Assignment> Your answer must contain each line of the listing in which "foam" appears, copied in full.
Provided records: Begin
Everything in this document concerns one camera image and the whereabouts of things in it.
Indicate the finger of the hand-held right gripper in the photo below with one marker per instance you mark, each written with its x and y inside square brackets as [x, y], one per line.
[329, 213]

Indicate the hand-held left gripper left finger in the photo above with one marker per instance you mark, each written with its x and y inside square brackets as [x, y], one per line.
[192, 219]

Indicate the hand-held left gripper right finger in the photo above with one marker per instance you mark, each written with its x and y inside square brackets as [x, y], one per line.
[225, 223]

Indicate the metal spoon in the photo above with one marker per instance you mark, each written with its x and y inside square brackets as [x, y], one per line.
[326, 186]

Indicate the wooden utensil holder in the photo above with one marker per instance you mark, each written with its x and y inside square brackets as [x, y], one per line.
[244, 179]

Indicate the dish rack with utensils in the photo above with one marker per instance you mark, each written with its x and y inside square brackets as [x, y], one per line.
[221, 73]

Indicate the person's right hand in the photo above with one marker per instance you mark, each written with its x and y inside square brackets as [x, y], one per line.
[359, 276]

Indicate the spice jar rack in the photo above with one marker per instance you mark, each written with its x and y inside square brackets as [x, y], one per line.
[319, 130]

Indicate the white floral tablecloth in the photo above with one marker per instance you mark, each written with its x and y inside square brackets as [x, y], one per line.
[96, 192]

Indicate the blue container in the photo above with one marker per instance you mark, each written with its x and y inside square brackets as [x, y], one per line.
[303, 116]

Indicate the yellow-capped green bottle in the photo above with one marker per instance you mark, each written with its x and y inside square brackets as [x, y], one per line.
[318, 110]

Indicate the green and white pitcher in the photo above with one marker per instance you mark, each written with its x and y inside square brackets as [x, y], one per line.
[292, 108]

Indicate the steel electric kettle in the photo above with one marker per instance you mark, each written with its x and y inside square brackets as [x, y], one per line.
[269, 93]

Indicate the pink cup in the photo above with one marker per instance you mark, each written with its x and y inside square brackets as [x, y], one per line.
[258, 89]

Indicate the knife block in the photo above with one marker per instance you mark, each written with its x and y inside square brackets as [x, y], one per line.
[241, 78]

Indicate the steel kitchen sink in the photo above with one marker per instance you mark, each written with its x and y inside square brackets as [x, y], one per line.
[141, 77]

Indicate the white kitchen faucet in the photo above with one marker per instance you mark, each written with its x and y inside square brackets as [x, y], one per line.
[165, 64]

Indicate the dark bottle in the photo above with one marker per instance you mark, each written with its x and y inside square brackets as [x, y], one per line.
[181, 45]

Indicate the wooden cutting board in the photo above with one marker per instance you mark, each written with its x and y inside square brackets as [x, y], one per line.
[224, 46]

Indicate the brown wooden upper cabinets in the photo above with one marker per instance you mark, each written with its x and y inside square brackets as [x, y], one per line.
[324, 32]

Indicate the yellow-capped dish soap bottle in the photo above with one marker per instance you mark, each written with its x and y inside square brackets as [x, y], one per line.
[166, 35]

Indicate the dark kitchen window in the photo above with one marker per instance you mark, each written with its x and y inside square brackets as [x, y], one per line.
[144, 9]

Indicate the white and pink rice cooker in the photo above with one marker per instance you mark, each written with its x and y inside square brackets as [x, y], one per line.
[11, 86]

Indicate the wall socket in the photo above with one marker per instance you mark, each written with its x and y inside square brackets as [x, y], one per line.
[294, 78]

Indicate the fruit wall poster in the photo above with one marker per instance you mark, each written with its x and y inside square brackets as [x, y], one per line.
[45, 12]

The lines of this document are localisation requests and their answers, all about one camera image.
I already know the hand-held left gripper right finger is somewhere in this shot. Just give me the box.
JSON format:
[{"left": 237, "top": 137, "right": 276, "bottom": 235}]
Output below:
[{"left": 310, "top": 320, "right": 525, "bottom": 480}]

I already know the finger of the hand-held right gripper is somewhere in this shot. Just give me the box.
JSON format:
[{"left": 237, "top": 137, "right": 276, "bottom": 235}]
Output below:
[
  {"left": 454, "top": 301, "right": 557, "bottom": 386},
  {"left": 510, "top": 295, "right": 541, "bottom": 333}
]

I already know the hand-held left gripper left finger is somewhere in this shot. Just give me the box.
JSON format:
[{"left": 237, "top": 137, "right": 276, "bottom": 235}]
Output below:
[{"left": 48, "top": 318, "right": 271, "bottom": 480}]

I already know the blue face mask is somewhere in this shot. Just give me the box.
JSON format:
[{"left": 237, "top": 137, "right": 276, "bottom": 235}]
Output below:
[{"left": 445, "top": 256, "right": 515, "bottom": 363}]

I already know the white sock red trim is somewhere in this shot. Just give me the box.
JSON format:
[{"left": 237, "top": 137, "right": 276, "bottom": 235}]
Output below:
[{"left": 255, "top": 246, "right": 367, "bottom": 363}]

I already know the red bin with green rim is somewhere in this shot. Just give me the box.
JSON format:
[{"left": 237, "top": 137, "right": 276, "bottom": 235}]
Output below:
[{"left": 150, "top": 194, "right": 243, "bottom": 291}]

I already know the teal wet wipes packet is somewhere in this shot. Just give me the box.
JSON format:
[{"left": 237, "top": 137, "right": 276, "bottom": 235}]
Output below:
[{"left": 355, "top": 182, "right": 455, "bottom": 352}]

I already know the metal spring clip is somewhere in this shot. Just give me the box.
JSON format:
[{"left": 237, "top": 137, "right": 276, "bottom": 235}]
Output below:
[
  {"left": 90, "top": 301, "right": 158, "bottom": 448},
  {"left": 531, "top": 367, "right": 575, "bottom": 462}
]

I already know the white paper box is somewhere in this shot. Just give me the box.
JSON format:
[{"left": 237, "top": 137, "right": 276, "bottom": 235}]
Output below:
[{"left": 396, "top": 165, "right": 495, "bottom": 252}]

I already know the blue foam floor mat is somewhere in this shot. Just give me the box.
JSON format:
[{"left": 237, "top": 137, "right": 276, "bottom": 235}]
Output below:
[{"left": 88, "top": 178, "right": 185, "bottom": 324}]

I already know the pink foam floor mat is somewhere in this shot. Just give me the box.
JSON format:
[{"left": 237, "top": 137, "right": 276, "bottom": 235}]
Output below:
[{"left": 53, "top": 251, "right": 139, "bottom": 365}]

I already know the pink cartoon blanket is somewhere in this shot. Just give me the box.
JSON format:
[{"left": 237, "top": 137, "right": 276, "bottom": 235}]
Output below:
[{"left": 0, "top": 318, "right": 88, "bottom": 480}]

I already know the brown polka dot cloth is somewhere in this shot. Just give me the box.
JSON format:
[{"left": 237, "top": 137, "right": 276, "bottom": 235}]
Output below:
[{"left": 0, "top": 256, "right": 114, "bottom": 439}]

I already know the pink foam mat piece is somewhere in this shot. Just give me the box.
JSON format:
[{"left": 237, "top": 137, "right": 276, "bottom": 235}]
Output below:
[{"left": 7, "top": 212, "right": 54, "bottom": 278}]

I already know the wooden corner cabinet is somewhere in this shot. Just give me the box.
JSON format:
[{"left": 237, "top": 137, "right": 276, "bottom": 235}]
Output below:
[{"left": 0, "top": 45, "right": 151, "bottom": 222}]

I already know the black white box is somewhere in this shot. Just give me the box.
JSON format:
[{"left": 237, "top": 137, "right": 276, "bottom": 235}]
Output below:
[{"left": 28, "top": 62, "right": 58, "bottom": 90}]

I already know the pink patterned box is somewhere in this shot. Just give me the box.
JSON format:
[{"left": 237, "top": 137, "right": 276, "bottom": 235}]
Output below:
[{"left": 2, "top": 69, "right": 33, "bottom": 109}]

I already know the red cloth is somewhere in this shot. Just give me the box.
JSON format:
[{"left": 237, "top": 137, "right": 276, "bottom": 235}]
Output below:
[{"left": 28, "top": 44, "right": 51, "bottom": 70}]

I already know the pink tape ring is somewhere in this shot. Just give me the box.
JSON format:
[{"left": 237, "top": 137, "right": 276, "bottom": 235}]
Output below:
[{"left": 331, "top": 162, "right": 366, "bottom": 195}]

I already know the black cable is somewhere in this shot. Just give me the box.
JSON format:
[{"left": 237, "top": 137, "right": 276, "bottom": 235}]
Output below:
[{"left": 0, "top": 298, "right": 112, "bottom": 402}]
Provided records: End
Exercise output>
I already know the blue foam floor mat is somewhere in this shot. Just give me the box.
I already know the pink foam floor mat is somewhere in this shot. Just give me the box.
I already know the pink foam mat piece is somewhere in this shot. Just give me the box.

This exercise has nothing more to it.